For each line of the material below, give that line again word for word.

*** Block opens ***

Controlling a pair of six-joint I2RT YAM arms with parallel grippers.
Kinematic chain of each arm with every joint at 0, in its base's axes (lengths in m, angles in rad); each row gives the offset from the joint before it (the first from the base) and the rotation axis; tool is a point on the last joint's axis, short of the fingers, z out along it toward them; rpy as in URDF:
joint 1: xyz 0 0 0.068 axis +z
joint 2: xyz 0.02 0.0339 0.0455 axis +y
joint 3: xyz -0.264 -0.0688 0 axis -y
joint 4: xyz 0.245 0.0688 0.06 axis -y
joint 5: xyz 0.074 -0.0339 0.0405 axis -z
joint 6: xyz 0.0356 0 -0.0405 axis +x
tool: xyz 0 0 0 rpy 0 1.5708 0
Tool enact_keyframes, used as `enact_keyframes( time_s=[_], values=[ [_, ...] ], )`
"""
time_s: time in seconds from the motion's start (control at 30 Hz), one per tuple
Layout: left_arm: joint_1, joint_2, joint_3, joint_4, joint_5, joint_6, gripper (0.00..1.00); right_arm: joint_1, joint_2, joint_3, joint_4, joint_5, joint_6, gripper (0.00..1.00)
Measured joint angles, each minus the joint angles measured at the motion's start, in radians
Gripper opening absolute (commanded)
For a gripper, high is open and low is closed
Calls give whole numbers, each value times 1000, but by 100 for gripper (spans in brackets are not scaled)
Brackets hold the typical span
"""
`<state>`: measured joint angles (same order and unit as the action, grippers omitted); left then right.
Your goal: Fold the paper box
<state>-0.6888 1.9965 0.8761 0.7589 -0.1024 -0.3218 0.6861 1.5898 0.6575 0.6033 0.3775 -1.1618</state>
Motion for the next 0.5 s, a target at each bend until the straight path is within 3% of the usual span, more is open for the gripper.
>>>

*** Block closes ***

> _Solved problem_:
Controlling a pair of six-joint I2RT YAM arms with parallel grippers.
Kinematic chain of each arm with every joint at 0, in its base's axes (lengths in m, angles in rad); each row gives the offset from the joint before it (the first from the base) and the rotation axis; tool is a point on the last joint's axis, short of the fingers, z out along it toward them; rpy as in URDF:
joint 1: xyz 0 0 0.068 axis +z
joint 2: xyz 0.02 0.0339 0.0455 axis +y
joint 3: xyz -0.264 -0.0688 0 axis -y
joint 4: xyz 0.245 0.0688 0.06 axis -y
joint 5: xyz 0.074 -0.0339 0.0405 axis -z
joint 6: xyz 0.0356 0 -0.0405 axis +x
tool: xyz 0 0 0 rpy 0 1.5708 0
Tool enact_keyframes, used as `enact_keyframes( time_s=[_], values=[ [_, ...] ], )`
"""
time_s: time in seconds from the motion's start (control at 30 Hz), one per tuple
Layout: left_arm: joint_1, joint_2, joint_3, joint_4, joint_5, joint_6, gripper (0.00..1.00); right_arm: joint_1, joint_2, joint_3, joint_4, joint_5, joint_6, gripper (0.00..1.00)
Measured joint angles, each minus the joint angles measured at the motion's start, in radians
Gripper opening absolute (commanded)
For a gripper, high is open and low is closed
Calls give whole numbers, each value times 1000, but by 100 for gripper (spans in brackets are not scaled)
Brackets hold the typical span
"""
`<state>`: measured joint angles (same order and unit as the action, grippers omitted); left then right.
Your goal: Fold the paper box
<state>-0.6888 1.9965 0.8761 0.7589 -0.1024 -0.3218 0.6861 1.5898 0.6575 0.6033 0.3775 -1.1618</state>
Motion for the next 0.5 s, a target at each bend until the straight path is within 3% of the usual span, more is open for the gripper.
>>>

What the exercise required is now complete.